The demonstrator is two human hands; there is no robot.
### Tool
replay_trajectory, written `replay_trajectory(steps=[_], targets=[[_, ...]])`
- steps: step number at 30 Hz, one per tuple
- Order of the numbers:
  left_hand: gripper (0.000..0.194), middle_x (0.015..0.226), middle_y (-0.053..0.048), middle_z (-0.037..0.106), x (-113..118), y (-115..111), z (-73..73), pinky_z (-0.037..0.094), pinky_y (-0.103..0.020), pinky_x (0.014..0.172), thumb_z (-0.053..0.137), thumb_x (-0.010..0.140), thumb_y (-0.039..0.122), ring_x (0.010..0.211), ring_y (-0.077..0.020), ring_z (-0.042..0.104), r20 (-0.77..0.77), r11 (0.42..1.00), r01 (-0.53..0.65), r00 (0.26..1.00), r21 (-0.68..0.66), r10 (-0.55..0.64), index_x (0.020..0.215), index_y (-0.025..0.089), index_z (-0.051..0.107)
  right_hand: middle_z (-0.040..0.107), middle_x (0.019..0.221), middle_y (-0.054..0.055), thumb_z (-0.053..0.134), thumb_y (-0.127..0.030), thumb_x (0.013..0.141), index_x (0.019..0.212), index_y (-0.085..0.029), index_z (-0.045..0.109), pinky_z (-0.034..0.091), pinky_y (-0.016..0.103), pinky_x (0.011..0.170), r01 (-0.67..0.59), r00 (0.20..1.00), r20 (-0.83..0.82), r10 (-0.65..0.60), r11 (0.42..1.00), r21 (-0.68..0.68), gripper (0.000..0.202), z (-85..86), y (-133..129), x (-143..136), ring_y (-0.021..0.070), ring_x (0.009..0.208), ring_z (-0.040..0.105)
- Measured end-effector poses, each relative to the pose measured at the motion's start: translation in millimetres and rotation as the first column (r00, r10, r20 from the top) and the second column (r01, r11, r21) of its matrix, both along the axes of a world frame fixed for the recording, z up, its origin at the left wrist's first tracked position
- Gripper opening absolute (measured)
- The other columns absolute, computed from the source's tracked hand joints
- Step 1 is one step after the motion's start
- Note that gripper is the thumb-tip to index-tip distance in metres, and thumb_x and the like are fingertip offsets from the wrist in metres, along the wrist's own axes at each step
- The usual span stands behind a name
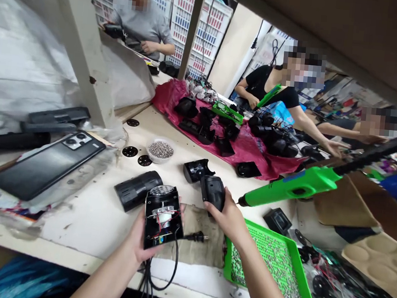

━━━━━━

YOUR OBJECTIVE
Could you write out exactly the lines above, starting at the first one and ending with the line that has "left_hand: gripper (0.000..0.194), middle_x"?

TASK OUTPUT
The demonstrator is two human hands; there is no robot.
### Tool
replay_trajectory, written `replay_trajectory(steps=[_], targets=[[_, ...]])`
- steps: step number at 30 Hz, one per tuple
- Order of the numbers:
  left_hand: gripper (0.000..0.194), middle_x (0.015..0.226), middle_y (-0.053..0.048), middle_z (-0.037..0.106), x (-113..118), y (-115..111), z (-73..73), pinky_z (-0.037..0.094), pinky_y (-0.103..0.020), pinky_x (0.014..0.172), thumb_z (-0.053..0.137), thumb_x (-0.010..0.140), thumb_y (-0.039..0.122), ring_x (0.010..0.211), ring_y (-0.077..0.020), ring_z (-0.042..0.104), r20 (-0.77..0.77), r11 (0.42..1.00), r01 (-0.53..0.65), r00 (0.26..1.00), r21 (-0.68..0.66), r10 (-0.55..0.64), index_x (0.020..0.215), index_y (-0.025..0.089), index_z (-0.051..0.107)

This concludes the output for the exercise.